Thyroid disease and diabetes often go hand in hand, and it’s something you should keep an eye on since thyroid disease can significantly impact your diabetes and your overall well-being.

According to the American Thyroid Association (ATA), more than 12 percent of the U.S. population will develop a thyroid condition during their lifetime. 

Although thyroid issues are common and easy to test for, the symptoms and test results can be easily overlooked or mistaken for other conditions.
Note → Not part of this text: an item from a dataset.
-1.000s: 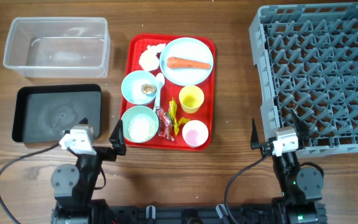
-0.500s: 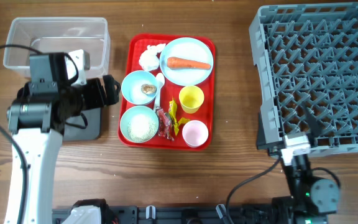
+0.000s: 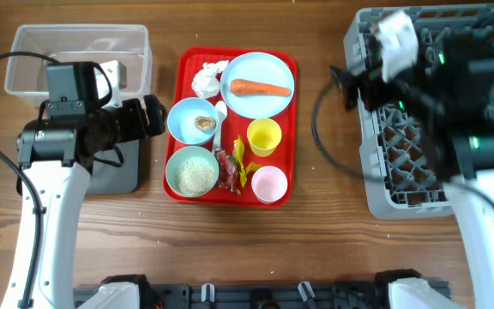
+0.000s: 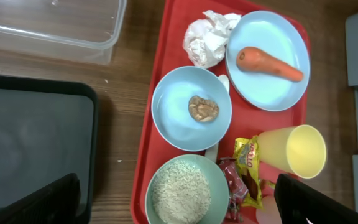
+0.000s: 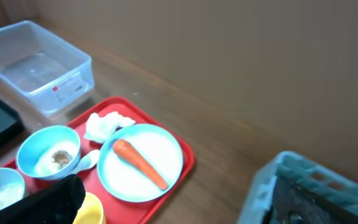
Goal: Sort waste into correct bins and load items into the dishwasher rack
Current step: 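Reach the left gripper to the blue bowl holding the walnut and grasp it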
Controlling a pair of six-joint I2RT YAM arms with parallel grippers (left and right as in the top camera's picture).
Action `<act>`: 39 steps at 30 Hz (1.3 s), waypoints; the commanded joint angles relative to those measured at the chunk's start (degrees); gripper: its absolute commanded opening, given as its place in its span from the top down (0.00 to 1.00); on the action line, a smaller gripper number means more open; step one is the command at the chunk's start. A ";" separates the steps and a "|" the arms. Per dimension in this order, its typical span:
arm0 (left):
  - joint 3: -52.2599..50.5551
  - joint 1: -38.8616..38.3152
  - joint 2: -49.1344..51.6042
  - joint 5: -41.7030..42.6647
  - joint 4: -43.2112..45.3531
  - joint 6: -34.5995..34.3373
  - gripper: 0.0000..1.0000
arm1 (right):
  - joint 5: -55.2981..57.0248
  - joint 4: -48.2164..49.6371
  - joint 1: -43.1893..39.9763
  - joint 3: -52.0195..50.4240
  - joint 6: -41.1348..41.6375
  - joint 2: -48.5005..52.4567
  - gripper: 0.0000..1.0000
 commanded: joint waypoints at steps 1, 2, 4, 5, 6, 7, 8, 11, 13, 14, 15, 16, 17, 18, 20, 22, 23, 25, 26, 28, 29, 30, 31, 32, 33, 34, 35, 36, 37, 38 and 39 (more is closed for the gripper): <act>0.98 -6.36 1.33 -8.70 0.46 -4.04 0.00 | -5.20 -0.76 -0.09 1.70 6.40 6.84 0.00; 0.98 -8.15 2.29 -10.03 0.52 -5.49 0.00 | -6.08 -1.46 -0.09 1.70 6.10 8.79 0.00; 0.98 -10.88 5.25 -10.95 0.48 -8.52 0.00 | -7.82 -3.21 -0.09 1.70 6.01 11.39 0.00; 0.98 -11.74 6.95 -10.93 0.48 -9.60 0.00 | -7.98 -4.11 -0.09 1.70 6.01 12.63 0.00; 0.98 -12.33 8.85 -10.93 0.70 -10.80 0.00 | -7.58 -4.72 -0.09 1.70 6.03 13.62 0.00; 0.98 -12.70 10.78 -10.93 1.22 -11.78 0.02 | -7.13 -5.05 -0.09 1.68 6.01 14.34 0.00; 0.98 -13.29 13.62 -10.82 2.62 -11.98 0.05 | -5.92 -5.25 -0.09 1.66 6.03 15.13 0.00; 0.98 -15.19 18.93 -10.97 7.21 -11.26 0.07 | -3.39 -5.40 -0.13 1.66 6.05 15.72 0.01; 0.98 -17.25 22.45 -11.52 10.80 -9.77 0.08 | -2.32 -5.46 -0.13 1.66 6.05 15.72 0.06; 0.98 -18.40 23.98 -12.31 12.11 -9.77 0.09 | -2.25 -5.64 -0.13 1.66 6.03 15.72 0.08; 0.98 -19.63 25.42 -13.40 13.35 -9.77 0.09 | -2.21 -5.90 -0.13 1.66 6.05 15.72 0.11; 0.98 -20.92 26.93 -14.47 14.38 -9.77 0.10 | -2.03 -6.32 -0.13 1.66 6.01 15.72 0.15; 0.98 -22.21 28.24 -15.34 15.23 -9.77 0.12 | -1.84 -6.73 -0.13 1.66 6.01 15.72 0.18; 0.98 -23.82 29.75 -16.41 16.15 -9.77 0.14 | -1.62 -7.13 -0.13 1.66 6.03 15.74 0.20; 0.98 -25.59 31.21 -17.77 17.20 -9.77 0.19 | -1.42 -7.37 -0.13 1.64 6.03 15.74 0.23; 0.98 -26.60 31.95 -18.69 17.99 -9.79 0.30 | -1.44 -7.54 -0.13 1.44 6.05 15.74 0.24; 0.96 -26.60 32.09 -18.69 18.29 -9.84 0.37 | -1.44 -7.56 -0.13 1.22 6.08 15.74 0.25; 0.96 -26.53 32.57 -18.69 18.97 -9.84 0.45 | -1.44 -7.72 -0.13 0.90 6.08 15.78 0.27; 0.96 -26.53 32.79 -18.69 19.26 -9.84 0.55 | -1.42 -7.82 -0.13 0.90 6.05 15.78 0.27; 0.96 -26.53 33.68 -18.69 19.71 -10.01 0.68 | -1.42 -8.22 -0.13 0.90 6.03 15.78 0.28; 0.96 -26.56 34.05 -18.67 19.91 -10.03 0.70 | -1.42 -8.39 -0.13 0.90 6.03 15.78 0.28; 0.96 -26.56 34.29 -18.67 19.98 -10.03 0.71 | -1.42 -8.46 -0.13 0.90 6.05 15.78 0.28; 0.96 -26.53 34.53 -18.67 20.13 -10.03 0.72 | -1.42 -8.44 -0.13 0.90 6.05 15.78 0.28; 0.96 -26.53 34.56 -18.67 20.26 -10.01 0.73 | -1.42 -8.41 -0.13 0.90 6.03 15.78 0.28; 0.96 -26.53 34.56 -18.67 20.37 -10.01 0.73 | -1.42 -8.41 -0.13 0.90 6.03 15.78 0.28; 0.96 -26.53 34.56 -18.67 20.63 -10.01 0.74 | -1.42 -8.44 -0.13 0.90 6.03 15.78 0.28; 0.96 -26.53 34.56 -18.67 21.00 -10.01 0.75 | -1.40 -8.55 -0.15 0.90 6.03 15.78 0.28; 0.96 -26.53 34.62 -18.67 21.68 -10.01 0.78 | -1.42 -8.61 -0.13 0.90 6.03 15.78 0.28; 0.96 -26.53 34.64 -18.67 22.32 -10.01 0.79 | -1.40 -8.63 -0.13 0.90 6.03 15.80 0.29; 0.96 -26.53 34.82 -18.67 22.93 -10.01 0.80 | -1.42 -8.59 -0.13 0.90 6.05 15.80 0.29; 0.96 -26.53 35.10 -18.67 23.63 -10.03 0.82 | -1.40 -8.59 -0.13 0.90 6.03 15.82 0.29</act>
This can make an accurate diagnosis challenging.

This article will explore the connection between thyroid and diabetes: what is thyroid disease, what are the symptoms, how to have your thyroid tested, how it will impact your diabetes, and how thyroid disease is treated.
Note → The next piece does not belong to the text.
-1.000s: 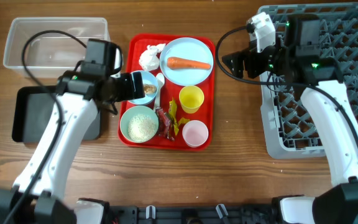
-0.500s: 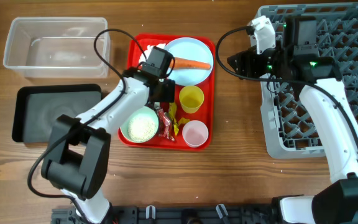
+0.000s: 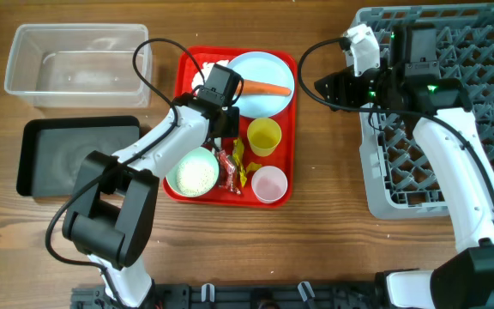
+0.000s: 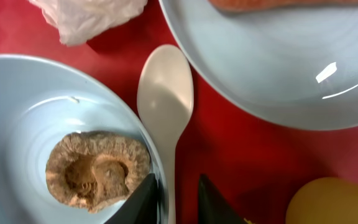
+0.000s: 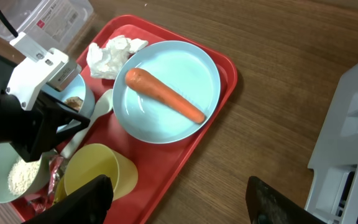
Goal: Sort waste into correct bins and load items into the dishwasher rack
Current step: 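Reach the left gripper to the blue bowl holding the walnut and grasp it, then tip the blue bowl over the black tray to dump the walnut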
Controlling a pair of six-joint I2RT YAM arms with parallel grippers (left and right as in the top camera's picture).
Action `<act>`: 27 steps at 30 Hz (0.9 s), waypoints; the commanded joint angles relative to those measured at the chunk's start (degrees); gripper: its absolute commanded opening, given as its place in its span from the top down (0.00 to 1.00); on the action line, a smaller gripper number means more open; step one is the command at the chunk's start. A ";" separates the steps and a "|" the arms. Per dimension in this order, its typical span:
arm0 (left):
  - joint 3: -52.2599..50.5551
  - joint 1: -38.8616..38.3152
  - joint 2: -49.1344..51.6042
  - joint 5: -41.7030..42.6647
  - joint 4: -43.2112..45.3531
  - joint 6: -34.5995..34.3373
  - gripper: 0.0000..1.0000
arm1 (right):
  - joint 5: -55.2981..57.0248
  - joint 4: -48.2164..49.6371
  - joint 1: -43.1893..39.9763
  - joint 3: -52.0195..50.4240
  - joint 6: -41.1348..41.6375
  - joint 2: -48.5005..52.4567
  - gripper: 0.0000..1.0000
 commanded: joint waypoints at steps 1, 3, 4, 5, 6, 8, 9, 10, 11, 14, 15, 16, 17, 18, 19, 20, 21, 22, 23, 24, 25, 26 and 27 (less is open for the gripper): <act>0.74 0.15 1.42 -0.94 1.64 -0.11 0.82 | 0.59 -0.07 -0.13 0.31 -0.07 0.85 0.29; 0.74 0.15 1.62 -0.94 1.88 -0.11 0.84 | 0.59 -0.07 -0.13 0.31 -0.04 0.85 0.29; 0.74 0.15 1.62 -0.96 2.08 -0.11 0.84 | 0.59 -0.07 -0.13 0.31 -0.04 0.85 0.29; 0.74 0.15 1.62 -0.96 2.54 -0.11 0.84 | 0.59 -0.04 -0.13 0.31 -0.04 0.85 0.29; 0.70 0.15 1.73 -0.96 3.19 -0.11 0.84 | 0.59 -0.02 -0.13 0.31 -0.07 0.85 0.29; 0.57 0.15 2.08 -0.96 3.80 -0.11 0.84 | 0.59 -0.02 -0.13 0.31 -0.07 0.85 0.29; 0.57 0.15 2.49 -0.96 3.87 -0.11 0.84 | 0.59 -0.07 -0.13 0.31 -0.04 0.85 0.29; 0.57 0.15 2.89 -0.96 3.89 -0.11 0.85 | 0.59 -0.09 -0.13 0.31 -0.04 0.85 0.29; 0.57 0.15 3.43 -0.96 3.87 -0.11 0.87 | 0.57 -0.04 -0.13 0.31 -0.02 0.85 0.29; 0.57 0.15 4.09 -0.94 3.76 -0.11 0.96 | 1.51 -0.07 -0.13 0.31 -0.02 0.85 0.29; 0.59 0.15 4.04 -0.96 4.02 -0.11 0.96 | 1.53 -0.07 -0.15 0.31 -0.02 0.87 0.29; 0.59 0.15 4.02 -0.94 4.55 -0.09 0.96 | 1.55 -0.07 -0.20 0.31 -0.07 0.85 0.29; 0.61 0.15 3.78 -0.94 4.90 -0.11 0.96 | 1.68 -0.09 -0.20 0.31 -0.04 0.85 0.29; 0.79 0.15 3.13 -0.94 4.74 -0.11 0.96 | 1.66 -0.15 -0.17 0.31 0.00 0.87 0.29; 1.05 0.15 2.21 -0.94 4.37 -0.11 0.96 | 1.68 -0.13 -0.17 0.31 0.00 0.87 0.29; 1.46 0.15 0.55 -0.94 3.76 -0.11 0.96 | 1.70 -0.11 -0.20 0.31 -0.04 0.87 0.29; 2.51 0.26 -2.27 -0.94 2.21 -0.13 0.96 | 1.68 -0.09 -0.20 0.31 -0.02 0.87 0.29; 3.52 0.57 -4.24 -0.92 0.37 -0.44 0.96 | 1.68 -0.11 -0.20 0.31 0.00 0.87 0.29; 4.96 1.16 -6.56 -0.92 -2.58 -1.53 0.96 | 1.68 -0.15 -0.20 0.31 0.00 0.87 0.29; 6.43 2.23 -9.38 -0.50 -5.92 -2.86 0.96 | 1.68 -0.31 -0.20 0.31 -0.02 0.87 0.29; 7.39 3.41 -12.07 0.22 -8.44 -3.61 0.96 | 1.68 -0.28 -0.17 0.31 0.00 0.87 0.28; 7.78 4.96 -15.23 2.19 -10.21 -3.58 0.96 | 1.68 -0.20 -0.20 0.31 -0.02 0.87 0.29; 7.78 6.95 -18.64 4.63 -11.91 -3.61 0.96 | 1.68 -0.04 -0.20 0.31 -0.02 0.87 0.28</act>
Woman holding her throat and showing  where her thyroid is

Key Points:

  • Hypothyroidism is when the thyroid gland is underactive and doesn’t produce enough hormones. Hyperthyroidism, on the other hand, occurs when the thyroid is overactive and produces too many hormones. Both conditions affect the body’s metabolism and can significantly impact overall health.
  • Hypothyroidism and hyperthyroidism each have unique symptoms. In hypothyroidism, symptoms include unexplained weight gain, depression, increased sensitivity to cold, and low blood pressure. Hyperthyroidism, on the other hand, is characterized by unexplained weight loss, anxiety, heat intolerance, and high blood pressure.
  • There’s a higher incidence of thyroid disease in people with diabetes. While type 1 diabetes often coexists with autoimmune thyroid conditions, the relationship with type 2 diabetes is less direct but can be influenced by factors like weight gain.
  • Regular thyroid testing is recommended for people with diabetes, especially those with type 1. Treatment options vary depending on the type of thyroid disorder, ranging from medication to more complex therapies like radioactive iodine treatment or surgery.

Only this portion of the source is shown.